> [What the exercise asks]: Copy exactly the lines of the material below, starting with the first and including the line that holds "clamp at (401, 272), step".
[Data excerpts — start]
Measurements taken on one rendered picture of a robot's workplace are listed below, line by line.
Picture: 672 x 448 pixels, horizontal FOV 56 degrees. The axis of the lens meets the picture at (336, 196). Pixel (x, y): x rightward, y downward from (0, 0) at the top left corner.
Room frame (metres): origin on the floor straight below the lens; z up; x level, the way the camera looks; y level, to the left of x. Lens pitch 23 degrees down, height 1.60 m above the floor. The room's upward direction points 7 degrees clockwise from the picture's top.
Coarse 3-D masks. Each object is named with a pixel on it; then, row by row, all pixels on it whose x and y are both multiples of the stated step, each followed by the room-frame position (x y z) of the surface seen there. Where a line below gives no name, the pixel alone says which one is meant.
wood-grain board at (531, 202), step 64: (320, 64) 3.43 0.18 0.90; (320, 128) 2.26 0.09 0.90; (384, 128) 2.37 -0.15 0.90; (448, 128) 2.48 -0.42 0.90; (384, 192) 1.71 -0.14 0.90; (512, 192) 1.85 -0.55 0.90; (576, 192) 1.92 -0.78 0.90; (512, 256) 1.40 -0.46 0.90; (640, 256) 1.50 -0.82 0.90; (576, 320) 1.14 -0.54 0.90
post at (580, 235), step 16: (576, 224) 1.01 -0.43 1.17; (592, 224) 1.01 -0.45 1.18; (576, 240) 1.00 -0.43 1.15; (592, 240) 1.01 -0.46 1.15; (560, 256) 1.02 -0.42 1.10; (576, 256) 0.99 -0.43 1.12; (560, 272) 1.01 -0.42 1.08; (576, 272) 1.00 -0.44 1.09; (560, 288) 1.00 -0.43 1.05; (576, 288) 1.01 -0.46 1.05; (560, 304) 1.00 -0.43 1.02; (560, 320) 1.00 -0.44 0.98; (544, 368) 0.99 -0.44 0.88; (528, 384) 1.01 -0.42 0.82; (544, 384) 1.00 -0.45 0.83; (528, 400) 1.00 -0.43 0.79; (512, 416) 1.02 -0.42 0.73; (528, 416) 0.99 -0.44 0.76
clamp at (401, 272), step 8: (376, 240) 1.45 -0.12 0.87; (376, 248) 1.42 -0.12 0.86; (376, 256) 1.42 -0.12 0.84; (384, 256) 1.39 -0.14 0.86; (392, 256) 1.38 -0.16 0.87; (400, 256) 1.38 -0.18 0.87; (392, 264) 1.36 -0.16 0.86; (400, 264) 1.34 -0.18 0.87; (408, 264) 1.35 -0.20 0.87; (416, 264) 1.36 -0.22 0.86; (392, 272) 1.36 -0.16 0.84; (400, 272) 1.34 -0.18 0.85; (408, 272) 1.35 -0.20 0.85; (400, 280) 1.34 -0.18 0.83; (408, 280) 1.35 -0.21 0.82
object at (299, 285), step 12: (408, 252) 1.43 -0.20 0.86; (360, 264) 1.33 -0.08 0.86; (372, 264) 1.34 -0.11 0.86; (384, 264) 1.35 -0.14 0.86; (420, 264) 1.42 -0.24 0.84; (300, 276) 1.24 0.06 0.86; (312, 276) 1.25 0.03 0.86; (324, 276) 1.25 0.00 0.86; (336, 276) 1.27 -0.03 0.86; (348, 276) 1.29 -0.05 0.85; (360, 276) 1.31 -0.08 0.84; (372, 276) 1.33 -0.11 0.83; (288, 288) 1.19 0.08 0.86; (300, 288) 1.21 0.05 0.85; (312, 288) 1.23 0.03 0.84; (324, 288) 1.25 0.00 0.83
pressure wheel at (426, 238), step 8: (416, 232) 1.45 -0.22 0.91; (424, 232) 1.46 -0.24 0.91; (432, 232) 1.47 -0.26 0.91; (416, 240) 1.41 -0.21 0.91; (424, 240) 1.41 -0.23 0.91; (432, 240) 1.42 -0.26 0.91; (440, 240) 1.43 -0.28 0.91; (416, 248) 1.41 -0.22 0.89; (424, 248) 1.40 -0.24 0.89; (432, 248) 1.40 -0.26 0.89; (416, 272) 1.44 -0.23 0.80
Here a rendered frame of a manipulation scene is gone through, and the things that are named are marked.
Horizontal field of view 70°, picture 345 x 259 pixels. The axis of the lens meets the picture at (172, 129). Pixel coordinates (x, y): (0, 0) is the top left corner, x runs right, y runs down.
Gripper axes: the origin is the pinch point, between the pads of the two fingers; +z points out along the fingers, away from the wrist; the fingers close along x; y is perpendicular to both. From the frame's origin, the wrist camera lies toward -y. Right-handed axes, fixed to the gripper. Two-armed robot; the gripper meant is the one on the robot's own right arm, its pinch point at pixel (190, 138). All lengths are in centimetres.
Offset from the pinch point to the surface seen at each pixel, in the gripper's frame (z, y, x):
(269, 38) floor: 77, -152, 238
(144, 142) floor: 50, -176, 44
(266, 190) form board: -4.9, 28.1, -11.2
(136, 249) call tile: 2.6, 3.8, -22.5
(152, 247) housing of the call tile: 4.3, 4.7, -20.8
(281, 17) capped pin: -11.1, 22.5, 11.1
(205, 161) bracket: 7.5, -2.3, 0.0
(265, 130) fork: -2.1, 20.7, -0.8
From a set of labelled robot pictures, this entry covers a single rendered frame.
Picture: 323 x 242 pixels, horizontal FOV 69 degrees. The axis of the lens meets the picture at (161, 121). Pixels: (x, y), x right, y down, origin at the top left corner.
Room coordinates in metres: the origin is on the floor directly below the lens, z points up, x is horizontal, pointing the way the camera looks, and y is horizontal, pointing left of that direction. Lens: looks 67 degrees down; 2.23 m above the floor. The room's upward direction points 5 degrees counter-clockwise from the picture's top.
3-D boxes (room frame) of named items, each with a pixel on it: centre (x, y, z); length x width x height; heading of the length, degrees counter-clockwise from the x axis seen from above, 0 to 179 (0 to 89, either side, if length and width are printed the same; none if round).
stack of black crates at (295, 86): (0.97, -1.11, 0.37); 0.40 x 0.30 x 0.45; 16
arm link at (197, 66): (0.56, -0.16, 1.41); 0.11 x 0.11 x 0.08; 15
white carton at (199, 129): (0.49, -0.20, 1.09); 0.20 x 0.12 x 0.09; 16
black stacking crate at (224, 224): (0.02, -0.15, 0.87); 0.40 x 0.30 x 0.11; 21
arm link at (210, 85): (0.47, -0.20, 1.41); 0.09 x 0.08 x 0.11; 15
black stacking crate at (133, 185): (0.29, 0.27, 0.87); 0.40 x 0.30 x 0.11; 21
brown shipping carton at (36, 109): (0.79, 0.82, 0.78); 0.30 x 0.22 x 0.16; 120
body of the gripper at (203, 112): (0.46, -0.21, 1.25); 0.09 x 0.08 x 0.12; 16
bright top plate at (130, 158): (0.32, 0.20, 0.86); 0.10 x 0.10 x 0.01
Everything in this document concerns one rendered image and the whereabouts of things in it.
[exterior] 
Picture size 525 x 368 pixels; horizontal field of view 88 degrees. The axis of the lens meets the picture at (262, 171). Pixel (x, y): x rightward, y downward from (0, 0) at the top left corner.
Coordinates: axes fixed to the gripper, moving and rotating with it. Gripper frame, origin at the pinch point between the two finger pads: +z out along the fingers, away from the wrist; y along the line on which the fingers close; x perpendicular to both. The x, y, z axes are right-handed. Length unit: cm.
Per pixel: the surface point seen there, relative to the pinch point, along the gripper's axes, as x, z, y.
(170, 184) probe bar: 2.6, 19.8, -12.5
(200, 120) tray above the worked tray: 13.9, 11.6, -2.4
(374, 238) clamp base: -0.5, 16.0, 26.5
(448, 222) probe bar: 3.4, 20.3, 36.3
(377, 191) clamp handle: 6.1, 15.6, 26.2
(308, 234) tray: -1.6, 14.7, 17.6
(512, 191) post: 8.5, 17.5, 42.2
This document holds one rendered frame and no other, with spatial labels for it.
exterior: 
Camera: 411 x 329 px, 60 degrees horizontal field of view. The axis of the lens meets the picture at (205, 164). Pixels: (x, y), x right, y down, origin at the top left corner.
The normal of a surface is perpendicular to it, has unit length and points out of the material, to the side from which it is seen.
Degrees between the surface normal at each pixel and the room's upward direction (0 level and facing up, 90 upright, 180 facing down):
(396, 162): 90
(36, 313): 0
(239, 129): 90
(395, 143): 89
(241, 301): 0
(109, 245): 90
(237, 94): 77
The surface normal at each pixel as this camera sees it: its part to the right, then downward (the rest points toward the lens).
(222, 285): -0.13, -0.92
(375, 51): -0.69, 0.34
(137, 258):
[Data excerpts — finish]
> [Answer to the exercise]:
Measurements taken on one rendered picture of a robot's workplace are listed below, line by line.
Picture: 672 x 448 pixels, horizontal FOV 56 degrees. The axis of the lens meets the picture at (336, 196). Pixel (x, y): x rightward, y downward from (0, 0) at the top left corner.
Room frame (metres): origin on the floor straight below the lens; z up; x level, the way the camera looks; y level, to the left of x. Lens pitch 23 degrees down, height 1.60 m above the floor. The room's upward direction points 7 degrees clockwise from the picture's top.
Coarse 3-D masks. Each object is named with a pixel on it; then, row by row, all pixels on it whose x and y are both multiples of the stated step, each followed by the room-frame position (x y z) of the surface seen there. Where a line below gives no name, the pixel alone says which one is meant.
wood-grain board at (531, 202), step 64: (320, 64) 3.43 0.18 0.90; (320, 128) 2.26 0.09 0.90; (384, 128) 2.37 -0.15 0.90; (448, 128) 2.48 -0.42 0.90; (384, 192) 1.71 -0.14 0.90; (512, 192) 1.85 -0.55 0.90; (576, 192) 1.92 -0.78 0.90; (512, 256) 1.40 -0.46 0.90; (640, 256) 1.50 -0.82 0.90; (576, 320) 1.14 -0.54 0.90
post at (580, 235), step 16: (576, 224) 1.01 -0.43 1.17; (592, 224) 1.01 -0.45 1.18; (576, 240) 1.00 -0.43 1.15; (592, 240) 1.01 -0.46 1.15; (560, 256) 1.02 -0.42 1.10; (576, 256) 0.99 -0.43 1.12; (560, 272) 1.01 -0.42 1.08; (576, 272) 1.00 -0.44 1.09; (560, 288) 1.00 -0.43 1.05; (576, 288) 1.01 -0.46 1.05; (560, 304) 1.00 -0.43 1.02; (560, 320) 1.00 -0.44 0.98; (544, 368) 0.99 -0.44 0.88; (528, 384) 1.01 -0.42 0.82; (544, 384) 1.00 -0.45 0.83; (528, 400) 1.00 -0.43 0.79; (512, 416) 1.02 -0.42 0.73; (528, 416) 0.99 -0.44 0.76
clamp at (401, 272), step 8: (376, 240) 1.45 -0.12 0.87; (376, 248) 1.42 -0.12 0.86; (376, 256) 1.42 -0.12 0.84; (384, 256) 1.39 -0.14 0.86; (392, 256) 1.38 -0.16 0.87; (400, 256) 1.38 -0.18 0.87; (392, 264) 1.36 -0.16 0.86; (400, 264) 1.34 -0.18 0.87; (408, 264) 1.35 -0.20 0.87; (416, 264) 1.36 -0.22 0.86; (392, 272) 1.36 -0.16 0.84; (400, 272) 1.34 -0.18 0.85; (408, 272) 1.35 -0.20 0.85; (400, 280) 1.34 -0.18 0.83; (408, 280) 1.35 -0.21 0.82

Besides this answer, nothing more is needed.